Wednesday, May 06, 2020

How a Syrian-Lebanese Jew became a master of the arts

It was in 1947, when violent anti-Jewish riots broke out in Aleppo Syria, that the scion of the Nahmad family, Hillel, fled to Lebanon and thence to Italy. L'Orient-le jour tells how Hillel became a self-made millionaire and one of the most successful of modern-art gallery-owners and dealers. (With thanks: Nagi)



Hillel's son David, who runs the family art-dealing business in Milan (Photo: Getty images)

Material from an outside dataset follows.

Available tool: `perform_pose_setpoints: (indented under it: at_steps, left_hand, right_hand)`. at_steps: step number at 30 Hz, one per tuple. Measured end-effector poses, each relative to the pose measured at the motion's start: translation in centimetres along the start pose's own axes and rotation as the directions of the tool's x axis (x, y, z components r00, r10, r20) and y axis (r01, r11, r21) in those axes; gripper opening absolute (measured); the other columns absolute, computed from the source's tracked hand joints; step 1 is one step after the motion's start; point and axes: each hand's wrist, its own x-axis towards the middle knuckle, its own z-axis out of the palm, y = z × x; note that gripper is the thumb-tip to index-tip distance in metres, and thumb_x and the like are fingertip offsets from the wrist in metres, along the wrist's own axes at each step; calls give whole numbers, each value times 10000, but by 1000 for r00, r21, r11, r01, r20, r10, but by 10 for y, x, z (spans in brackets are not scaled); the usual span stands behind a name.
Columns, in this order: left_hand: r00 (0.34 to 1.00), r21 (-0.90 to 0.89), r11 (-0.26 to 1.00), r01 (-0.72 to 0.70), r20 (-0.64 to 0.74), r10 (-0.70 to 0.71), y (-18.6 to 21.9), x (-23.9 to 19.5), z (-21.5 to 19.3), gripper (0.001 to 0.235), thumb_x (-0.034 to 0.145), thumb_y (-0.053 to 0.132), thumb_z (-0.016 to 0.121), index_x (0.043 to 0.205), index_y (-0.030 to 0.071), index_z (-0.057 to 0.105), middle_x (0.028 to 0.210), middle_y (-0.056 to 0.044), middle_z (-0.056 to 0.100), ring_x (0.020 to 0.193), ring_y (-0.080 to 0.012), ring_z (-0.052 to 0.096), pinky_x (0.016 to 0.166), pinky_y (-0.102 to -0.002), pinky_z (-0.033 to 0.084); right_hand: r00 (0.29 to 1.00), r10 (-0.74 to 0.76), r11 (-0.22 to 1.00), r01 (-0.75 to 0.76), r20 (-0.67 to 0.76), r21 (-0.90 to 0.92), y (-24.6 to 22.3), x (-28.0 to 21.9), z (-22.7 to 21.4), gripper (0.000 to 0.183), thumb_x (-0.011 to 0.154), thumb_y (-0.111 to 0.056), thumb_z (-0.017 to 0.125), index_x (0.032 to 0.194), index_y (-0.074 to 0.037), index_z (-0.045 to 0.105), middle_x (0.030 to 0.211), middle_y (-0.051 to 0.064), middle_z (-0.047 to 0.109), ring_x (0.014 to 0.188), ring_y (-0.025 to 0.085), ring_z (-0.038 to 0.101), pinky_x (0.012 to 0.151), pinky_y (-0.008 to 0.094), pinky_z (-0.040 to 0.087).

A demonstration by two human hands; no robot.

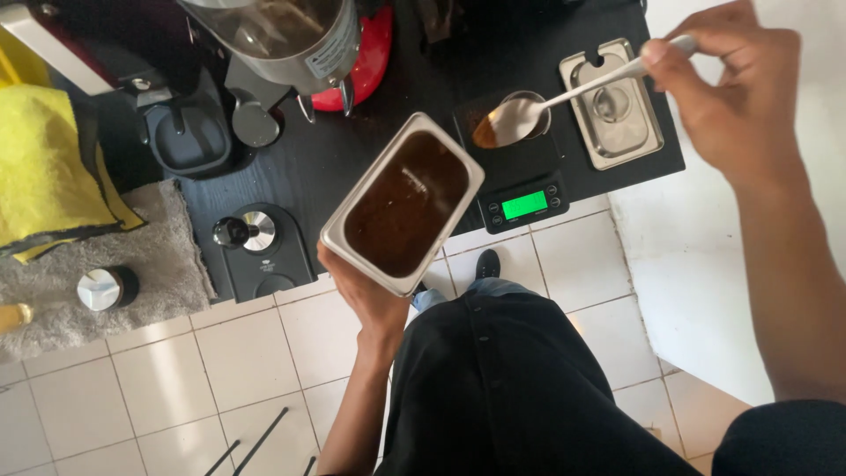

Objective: Preparing espresso shots using a professional espresso machine, including dosing, tamping, and weighing.

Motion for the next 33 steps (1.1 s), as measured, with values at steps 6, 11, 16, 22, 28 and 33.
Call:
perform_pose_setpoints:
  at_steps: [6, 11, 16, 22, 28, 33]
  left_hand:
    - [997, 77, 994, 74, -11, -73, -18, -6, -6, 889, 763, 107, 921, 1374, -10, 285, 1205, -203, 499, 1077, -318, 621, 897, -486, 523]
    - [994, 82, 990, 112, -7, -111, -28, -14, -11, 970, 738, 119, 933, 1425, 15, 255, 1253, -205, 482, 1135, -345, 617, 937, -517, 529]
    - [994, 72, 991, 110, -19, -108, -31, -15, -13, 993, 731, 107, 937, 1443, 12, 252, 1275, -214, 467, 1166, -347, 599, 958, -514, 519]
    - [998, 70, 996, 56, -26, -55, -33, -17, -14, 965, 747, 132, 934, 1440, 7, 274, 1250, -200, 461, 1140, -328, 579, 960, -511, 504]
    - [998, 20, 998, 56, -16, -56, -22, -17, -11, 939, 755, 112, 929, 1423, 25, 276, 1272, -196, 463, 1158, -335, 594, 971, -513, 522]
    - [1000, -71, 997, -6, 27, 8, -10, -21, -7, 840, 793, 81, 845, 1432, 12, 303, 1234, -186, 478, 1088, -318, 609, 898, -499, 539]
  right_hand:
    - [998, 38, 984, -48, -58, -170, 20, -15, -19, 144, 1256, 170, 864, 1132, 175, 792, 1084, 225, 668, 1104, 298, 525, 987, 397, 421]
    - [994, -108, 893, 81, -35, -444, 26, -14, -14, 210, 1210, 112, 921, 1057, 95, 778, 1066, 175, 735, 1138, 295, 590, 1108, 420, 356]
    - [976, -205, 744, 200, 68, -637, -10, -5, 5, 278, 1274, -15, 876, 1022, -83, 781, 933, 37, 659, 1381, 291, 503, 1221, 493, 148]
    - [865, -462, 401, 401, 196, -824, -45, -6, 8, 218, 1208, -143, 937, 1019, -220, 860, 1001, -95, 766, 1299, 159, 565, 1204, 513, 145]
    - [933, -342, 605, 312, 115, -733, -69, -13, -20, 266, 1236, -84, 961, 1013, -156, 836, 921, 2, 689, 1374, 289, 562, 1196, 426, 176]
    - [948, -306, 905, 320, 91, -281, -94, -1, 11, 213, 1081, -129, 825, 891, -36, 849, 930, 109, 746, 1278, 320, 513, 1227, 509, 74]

Many Alépins take the road to Lebanon, among them Hilel Nahmad, his wife Mathilde Youssef Safra, as well as their children Denise, Albert, Joseph, Jacqueline, Nadia, Évelyne and Ezra. They settle in Wadi Abou Jmil, where David, the future great collector, will be born a few days later ", tells L'Orient-Le Jour the historian specialist in the question of the Jews in Lebanon, Nagi Georges Zeidan, including one work on the history of the Jews in Lebanon will be published soon. Hillel, who had founded the Nahmad and Beyda bank in Aleppo, had lost everything.  In Beirut, he starts from scratch.

He opened a currency exchange office on Khan Chouni Street, near Allenby. “His job was to buy Sanadat (letters of credit) at three-quarters of their value; he then negotiated them at full price, after their pre-emption dates ”, relates Mr. Zeidan, also stressing that the families who left Aleppo in a hurry only had their identity papers but no passport. Many of them have never been able to obtain a Lebanese residence permit or nationality. "However, thanks to the initiative of Shah Mohammad Reza Pahlavi, Iranian passports will be issued by his embassy in Beirut to allow them to travel.

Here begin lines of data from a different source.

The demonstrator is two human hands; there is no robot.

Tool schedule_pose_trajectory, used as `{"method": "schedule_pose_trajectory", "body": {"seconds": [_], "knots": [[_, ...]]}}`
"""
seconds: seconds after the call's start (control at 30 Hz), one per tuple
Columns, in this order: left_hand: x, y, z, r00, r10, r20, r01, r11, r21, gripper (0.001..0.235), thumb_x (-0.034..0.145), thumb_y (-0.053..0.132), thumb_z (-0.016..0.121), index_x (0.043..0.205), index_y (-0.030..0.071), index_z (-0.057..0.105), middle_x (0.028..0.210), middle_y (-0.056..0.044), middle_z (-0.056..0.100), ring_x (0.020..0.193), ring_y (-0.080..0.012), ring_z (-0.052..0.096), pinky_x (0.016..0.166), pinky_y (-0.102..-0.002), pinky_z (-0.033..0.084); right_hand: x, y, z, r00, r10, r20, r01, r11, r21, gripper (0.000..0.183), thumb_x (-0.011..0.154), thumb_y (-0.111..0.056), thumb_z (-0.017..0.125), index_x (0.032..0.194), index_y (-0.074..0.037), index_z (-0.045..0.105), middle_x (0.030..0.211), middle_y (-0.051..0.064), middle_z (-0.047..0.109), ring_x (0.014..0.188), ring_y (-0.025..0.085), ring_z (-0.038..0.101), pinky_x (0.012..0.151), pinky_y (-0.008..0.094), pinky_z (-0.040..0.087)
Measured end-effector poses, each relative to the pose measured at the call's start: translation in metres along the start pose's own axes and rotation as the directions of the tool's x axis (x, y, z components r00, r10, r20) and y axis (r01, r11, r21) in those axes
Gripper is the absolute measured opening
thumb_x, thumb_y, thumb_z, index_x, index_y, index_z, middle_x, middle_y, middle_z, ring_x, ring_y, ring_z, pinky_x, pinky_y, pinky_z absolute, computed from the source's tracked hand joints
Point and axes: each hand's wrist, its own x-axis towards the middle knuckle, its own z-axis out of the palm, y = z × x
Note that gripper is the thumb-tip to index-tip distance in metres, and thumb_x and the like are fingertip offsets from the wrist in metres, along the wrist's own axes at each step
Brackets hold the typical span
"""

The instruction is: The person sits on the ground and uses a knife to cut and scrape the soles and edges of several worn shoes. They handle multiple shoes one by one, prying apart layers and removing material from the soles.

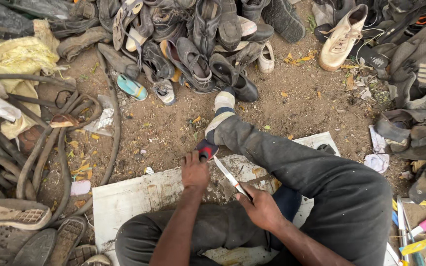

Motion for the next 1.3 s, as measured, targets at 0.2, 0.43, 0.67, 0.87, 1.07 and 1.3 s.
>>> {"method": "schedule_pose_trajectory", "body": {"seconds": [0.2,0.43,0.67,0.87,1.07,1.3], "knots": [[-0.021,-0.022,-0.014,0.988,0.087,0.128,-0.08,0.995,-0.057,0.02,0.092,0.014,0.064,0.106,0.003,0.073,0.123,-0.017,0.054,0.12,-0.0344,0.053,0.109,-0.054,0.043,0.033,0.018,0.033,0.974,-0.185,-0.128,0.125,0.918,-0.376,0.04,0.096,-0.031,0.064,0.132,-0.014,0.062,0.106,0.019,0.074,0.087,0.042,0.07,0.07,0.051,0.055],[-0.023,-0.02,-0.018,0.99,0.084,-0.111,-0.102,0.981,-0.162,0.032,0.082,0.009,0.065,0.112,0.004,0.074,0.119,-0.016,0.056,0.112,-0.0369,0.053,0.093,-0.058,0.044,0.113,0.01,0.087,0.956,-0.286,-0.062,0.236,0.877,-0.418,0.036,0.098,-0.025,0.059,0.129,-0.007,0.055,0.101,0.023,0.072,0.083,0.044,0.071,0.071,0.054,0.056],[-0.021,-0.035,-0.028,0.989,0.123,-0.083,-0.141,0.949,-0.282,0.022,0.081,0.011,0.067,0.1,0.004,0.074,0.116,-0.013,0.057,0.112,-0.0356,0.055,0.097,-0.056,0.045,0.055,0.012,0.069,0.987,-0.159,-0.009,0.14,0.896,-0.422,0.034,0.102,-0.026,0.052,0.132,-0.011,0.054,0.093,0.023,0.073,0.078,0.046,0.07,0.068,0.056,0.055],[-0.024,-0.034,-0.03,0.987,0.148,-0.058,-0.159,0.945,-0.285,0.008,0.083,0.009,0.069,0.084,0.003,0.074,0.11,-0.01,0.056,0.109,-0.0338,0.057,0.098,-0.054,0.047,0.092,0.003,0.088,0.991,-0.125,0.053,0.136,0.894,-0.427,0.034,0.102,-0.025,0.052,0.132,-0.009,0.051,0.095,0.022,0.073,0.079,0.044,0.072,0.07,0.055,0.056],[-0.027,-0.044,-0.018,0.997,0.016,-0.071,-0.046,0.899,-0.435,0.014,0.088,0.014,0.071,0.097,0.002,0.074,0.113,-0.01,0.056,0.103,-0.0299,0.06,0.087,-0.048,0.051,0.06,0.014,0.071,0.847,-0.532,0.01,0.455,0.713,-0.533,0.032,0.089,-0.013,0.056,0.12,-0.02,0.053,0.13,0.022,0.075,0.085,0.035,0.075,0.063,0.046,0.057],[-0.023,-0.044,-0.008,0.964,-0.061,-0.261,-0.076,0.87,-0.487,0.013,0.082,0.011,0.075,0.094,0.006,0.074,0.11,-0.012,0.06,0.105,-0.0354,0.059,0.086,-0.05,0.05,0.025,0.006,0.039,0.997,0.046,0.061,-0.01,0.867,-0.498,0.046,0.101,-0.033,0.053,0.144,-0.017,0.051,0.084,0.019,0.074,0.072,0.04,0.071,0.064,0.053,0.055]]}}
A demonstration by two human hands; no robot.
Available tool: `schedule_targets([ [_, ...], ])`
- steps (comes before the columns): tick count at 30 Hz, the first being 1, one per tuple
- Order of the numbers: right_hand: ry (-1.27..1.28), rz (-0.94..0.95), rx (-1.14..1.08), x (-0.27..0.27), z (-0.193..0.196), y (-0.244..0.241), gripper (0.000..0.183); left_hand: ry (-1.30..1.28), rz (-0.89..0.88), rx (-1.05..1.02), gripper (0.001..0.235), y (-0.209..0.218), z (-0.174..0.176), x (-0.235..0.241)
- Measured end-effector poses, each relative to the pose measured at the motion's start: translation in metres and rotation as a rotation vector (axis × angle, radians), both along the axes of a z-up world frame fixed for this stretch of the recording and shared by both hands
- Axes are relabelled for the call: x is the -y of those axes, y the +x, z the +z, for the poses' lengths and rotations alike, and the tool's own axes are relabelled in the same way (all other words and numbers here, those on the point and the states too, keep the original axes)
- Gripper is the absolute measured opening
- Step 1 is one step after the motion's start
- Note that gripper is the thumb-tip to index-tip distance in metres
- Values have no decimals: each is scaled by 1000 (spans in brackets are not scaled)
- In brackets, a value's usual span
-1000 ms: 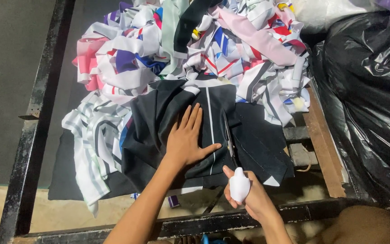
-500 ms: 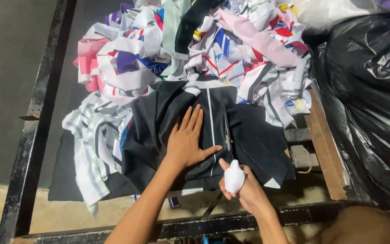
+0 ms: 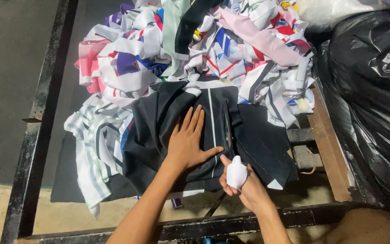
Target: Cutting strips of black fabric from a larger piece using scissors on a workbench in a factory setting.
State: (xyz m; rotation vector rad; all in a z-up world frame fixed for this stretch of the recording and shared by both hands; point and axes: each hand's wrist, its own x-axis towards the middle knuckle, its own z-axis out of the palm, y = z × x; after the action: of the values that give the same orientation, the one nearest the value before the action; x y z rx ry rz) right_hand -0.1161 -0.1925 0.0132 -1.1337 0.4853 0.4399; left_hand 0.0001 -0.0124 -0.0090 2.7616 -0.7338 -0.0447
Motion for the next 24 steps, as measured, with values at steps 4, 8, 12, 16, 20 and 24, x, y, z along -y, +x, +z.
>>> schedule_targets([
  [4, -68, 8, 30, -1, 19, 5, 61, -8, -3, -26, 120, -2, 2, -1],
  [8, 7, 7, -7, 12, 7, -4, 53, 33, -14, -66, 122, -2, 12, 1],
  [12, 54, 19, -76, 9, 10, -26, 52, 247, -65, -152, 143, -11, 17, -2],
  [16, 122, 37, -138, 18, -7, -49, 52, -95, 11, -73, 114, -4, 40, -5],
  [20, 71, 53, -118, 19, -3, -44, 53, -303, 67, 194, 78, 5, 8, -8],
  [24, 87, 71, -92, 18, -3, -29, 54, -32, 74, -62, 104, 8, 8, -4],
])
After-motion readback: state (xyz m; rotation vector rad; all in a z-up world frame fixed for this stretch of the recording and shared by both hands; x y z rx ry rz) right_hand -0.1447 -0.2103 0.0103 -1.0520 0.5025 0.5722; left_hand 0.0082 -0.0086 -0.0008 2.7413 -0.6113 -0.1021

"This document did not give them the right to go to Iran or to request their inclusion on a consular electoral list," said the historian. thanks to the initiative of shah Mohammad Reza Pahlavi, Iranian passports will be issued by his embassy in Beirut to allow them to travel. "This document did not give them the right to go to Iran or to request their inclusion on a consular electoral list," said the historian. thanks to the initiative of shah Mohammad Reza Pahlavi, Iranian passports will be issued by his embassy in Beirut to allow them to travel.

"This document did not give them the right to go to Iran or to request their inclusion on a consular electoral list," said the historian. In the sixties, with their Iranian passports in their pockets, Hilel Nahmad and his family moved to Milan where they obtained Italian nationality. Hilel died in the metropolitan area of​​Lombardy in 1985.